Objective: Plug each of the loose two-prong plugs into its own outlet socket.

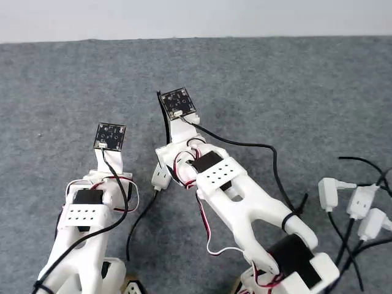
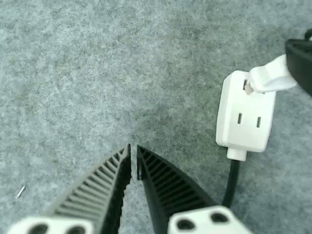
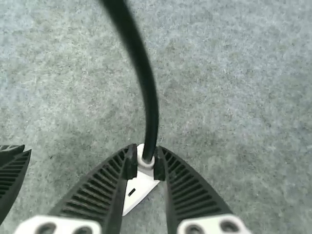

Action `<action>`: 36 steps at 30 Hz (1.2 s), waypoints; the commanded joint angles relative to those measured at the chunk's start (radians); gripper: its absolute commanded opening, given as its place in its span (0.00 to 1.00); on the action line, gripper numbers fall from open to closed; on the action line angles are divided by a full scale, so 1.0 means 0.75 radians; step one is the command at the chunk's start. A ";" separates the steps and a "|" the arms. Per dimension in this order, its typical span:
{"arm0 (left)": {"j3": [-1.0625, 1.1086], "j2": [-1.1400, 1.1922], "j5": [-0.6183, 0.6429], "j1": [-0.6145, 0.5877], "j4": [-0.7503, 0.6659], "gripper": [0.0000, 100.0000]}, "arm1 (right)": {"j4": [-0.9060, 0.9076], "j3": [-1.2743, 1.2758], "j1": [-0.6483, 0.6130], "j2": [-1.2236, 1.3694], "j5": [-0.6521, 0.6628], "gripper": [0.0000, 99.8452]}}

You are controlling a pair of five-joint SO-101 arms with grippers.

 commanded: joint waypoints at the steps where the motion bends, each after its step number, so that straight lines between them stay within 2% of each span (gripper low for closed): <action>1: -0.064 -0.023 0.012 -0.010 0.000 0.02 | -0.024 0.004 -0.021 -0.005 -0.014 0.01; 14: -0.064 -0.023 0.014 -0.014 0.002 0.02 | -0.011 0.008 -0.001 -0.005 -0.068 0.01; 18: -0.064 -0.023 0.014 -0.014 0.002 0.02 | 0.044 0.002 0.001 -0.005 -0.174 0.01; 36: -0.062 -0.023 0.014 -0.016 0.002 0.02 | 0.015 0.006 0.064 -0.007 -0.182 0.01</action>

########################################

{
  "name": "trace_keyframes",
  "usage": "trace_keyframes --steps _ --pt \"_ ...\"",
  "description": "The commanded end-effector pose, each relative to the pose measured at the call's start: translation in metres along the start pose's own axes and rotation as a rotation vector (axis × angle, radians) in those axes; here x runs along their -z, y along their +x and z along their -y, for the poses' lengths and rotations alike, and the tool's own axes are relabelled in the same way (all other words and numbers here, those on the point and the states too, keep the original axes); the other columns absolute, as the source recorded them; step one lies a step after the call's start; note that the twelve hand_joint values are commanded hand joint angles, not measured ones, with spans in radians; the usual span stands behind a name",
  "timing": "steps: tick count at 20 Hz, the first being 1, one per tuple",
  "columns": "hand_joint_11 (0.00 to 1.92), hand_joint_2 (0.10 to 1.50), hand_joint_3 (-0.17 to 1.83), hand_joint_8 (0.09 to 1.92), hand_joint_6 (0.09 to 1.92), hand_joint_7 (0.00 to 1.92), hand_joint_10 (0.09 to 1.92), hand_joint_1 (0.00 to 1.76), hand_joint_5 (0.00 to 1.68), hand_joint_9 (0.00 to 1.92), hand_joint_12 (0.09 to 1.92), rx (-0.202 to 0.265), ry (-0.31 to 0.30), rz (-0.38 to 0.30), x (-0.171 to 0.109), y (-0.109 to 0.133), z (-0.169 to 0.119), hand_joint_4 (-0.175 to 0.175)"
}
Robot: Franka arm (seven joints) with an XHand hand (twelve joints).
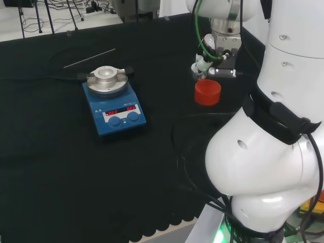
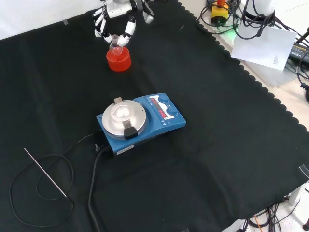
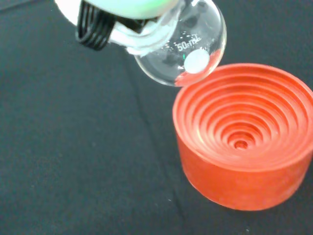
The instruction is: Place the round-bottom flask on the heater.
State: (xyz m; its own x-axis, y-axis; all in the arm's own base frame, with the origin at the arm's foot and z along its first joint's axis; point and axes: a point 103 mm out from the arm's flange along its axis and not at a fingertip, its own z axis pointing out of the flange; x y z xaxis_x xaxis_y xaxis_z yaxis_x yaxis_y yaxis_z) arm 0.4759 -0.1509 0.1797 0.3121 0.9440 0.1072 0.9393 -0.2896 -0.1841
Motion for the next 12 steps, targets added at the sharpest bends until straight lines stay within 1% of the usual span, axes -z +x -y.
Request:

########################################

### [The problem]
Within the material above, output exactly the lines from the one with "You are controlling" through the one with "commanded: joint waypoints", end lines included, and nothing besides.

### [Result for this exercise]
You are controlling a pair of five-joint SO-101 arms with grippers.

 commanded: joint waypoints at the steps where the motion bends, each after its step number, so that straight lines between them stay within 2% of each span (gripper low for closed): <action>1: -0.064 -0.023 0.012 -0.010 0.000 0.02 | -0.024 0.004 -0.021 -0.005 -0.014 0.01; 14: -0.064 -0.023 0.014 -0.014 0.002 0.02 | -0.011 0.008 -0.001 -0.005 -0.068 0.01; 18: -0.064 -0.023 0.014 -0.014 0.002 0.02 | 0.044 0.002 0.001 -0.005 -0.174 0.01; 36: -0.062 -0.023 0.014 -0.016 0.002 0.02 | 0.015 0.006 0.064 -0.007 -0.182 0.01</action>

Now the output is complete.